About this task = Run through the records and, wherever a line holds the word "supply", return that line.

|---|

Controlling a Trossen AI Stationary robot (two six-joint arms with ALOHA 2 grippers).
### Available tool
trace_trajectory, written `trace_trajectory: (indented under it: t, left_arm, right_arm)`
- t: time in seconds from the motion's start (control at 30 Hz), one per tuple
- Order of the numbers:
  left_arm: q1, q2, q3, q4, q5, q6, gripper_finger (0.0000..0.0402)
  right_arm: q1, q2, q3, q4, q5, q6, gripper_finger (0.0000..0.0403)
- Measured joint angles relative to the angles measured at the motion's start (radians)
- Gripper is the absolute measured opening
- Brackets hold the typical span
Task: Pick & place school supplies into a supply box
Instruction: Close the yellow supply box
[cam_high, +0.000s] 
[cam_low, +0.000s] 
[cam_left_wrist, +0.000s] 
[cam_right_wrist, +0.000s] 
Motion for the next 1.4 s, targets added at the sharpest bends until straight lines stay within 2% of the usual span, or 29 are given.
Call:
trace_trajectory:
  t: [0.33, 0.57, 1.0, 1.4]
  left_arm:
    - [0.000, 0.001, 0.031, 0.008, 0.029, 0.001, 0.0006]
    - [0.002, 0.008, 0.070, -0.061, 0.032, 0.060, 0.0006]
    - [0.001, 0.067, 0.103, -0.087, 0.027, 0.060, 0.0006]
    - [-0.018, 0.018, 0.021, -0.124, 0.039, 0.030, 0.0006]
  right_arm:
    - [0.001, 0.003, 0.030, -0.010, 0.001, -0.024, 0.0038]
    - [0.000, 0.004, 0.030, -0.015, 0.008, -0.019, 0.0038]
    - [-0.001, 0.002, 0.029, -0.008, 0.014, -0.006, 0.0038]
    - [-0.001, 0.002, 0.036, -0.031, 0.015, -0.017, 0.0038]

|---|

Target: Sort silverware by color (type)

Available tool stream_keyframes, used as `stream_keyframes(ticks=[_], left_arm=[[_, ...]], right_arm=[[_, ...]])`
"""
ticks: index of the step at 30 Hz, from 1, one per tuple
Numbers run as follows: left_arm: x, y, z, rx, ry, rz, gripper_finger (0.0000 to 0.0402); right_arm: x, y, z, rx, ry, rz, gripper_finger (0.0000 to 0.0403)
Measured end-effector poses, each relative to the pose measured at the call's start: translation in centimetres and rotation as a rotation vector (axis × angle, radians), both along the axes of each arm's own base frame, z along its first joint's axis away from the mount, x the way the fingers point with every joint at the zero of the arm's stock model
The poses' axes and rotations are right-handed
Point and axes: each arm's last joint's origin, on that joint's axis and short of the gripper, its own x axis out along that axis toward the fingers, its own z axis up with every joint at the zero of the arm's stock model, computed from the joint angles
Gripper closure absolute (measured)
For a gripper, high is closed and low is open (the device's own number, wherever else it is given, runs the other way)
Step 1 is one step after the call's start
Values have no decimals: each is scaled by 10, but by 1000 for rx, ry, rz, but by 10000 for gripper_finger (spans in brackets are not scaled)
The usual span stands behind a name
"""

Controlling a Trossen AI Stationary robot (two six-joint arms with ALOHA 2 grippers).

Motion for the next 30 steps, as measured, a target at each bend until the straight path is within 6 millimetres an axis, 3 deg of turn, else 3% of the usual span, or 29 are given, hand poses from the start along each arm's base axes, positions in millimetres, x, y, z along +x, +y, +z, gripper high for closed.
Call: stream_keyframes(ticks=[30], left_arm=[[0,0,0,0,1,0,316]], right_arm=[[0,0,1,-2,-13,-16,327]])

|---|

Task answer =
Task: Pick & place school supplies into a supply box
Instruction: Close the yellow supply box

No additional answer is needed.